A audiência foi convocada a pedido das deputadas Rosana Valle, de São Paulo, e Greyce Elias, de Minas Gerais. Ambas salientam a importância do modelo mutualista, consagrado pela Lei Complementar 213/25, que tem se mostrado uma ferramenta fundamental para a segurança operacional e financeira dos transportadores. Esse modelo se destaca por oferecer um método mais acessível e solidário entre os participantes, adaptando-se às especificidades do transporte rodoviário de cargas.
As parlamentares ressaltam que, neste sistema, as associações do setor atuam em um regime de grupo fechado, onde os próprios associados dividem custos e responsabilidades em caso de eventos adversos. Essa abordagem se apresenta como uma alternativa viável ao tradicional modelo securitário, que muitas vezes se revela inadequado às reais necessidades da categoria.
No entanto, elas reconhecem que é imperativo aprofundar a discussão sobre a regulação dessa prática. A proposta é assegurar que a regulação proposta não interfira de forma prejudicial na essência do sistema mutualista, evitando consequências financeiras indesejadas que poderiam comprometer a operação de muitos transportadores. A busca é garantir que milhares de profissionais do setor, que têm no modelo mutualista sua principal rede de proteção, continuem a contar com esse suporte.

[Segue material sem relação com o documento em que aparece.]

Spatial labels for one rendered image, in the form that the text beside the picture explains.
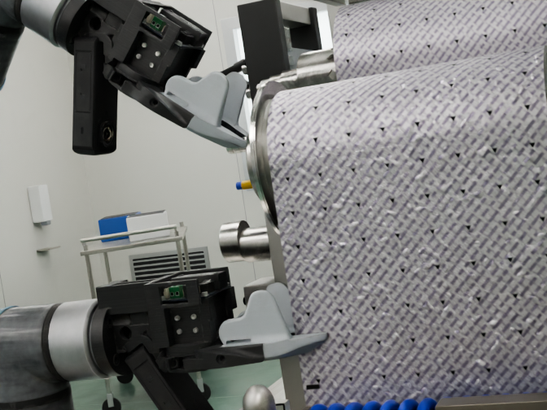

Rosana Valle e Greyce Elias destacam a relevância dessa audiência para o desenvolvimento de uma normatização que seja equitativa, sustentável e que ofereça segurança jurídica, assim como promova a autonomia das associações do transporte. As deputadas enfatizam a urgência de um debate construtivo que vise à proteção não apenas das operações, mas também da própria sustentabilidade do setor.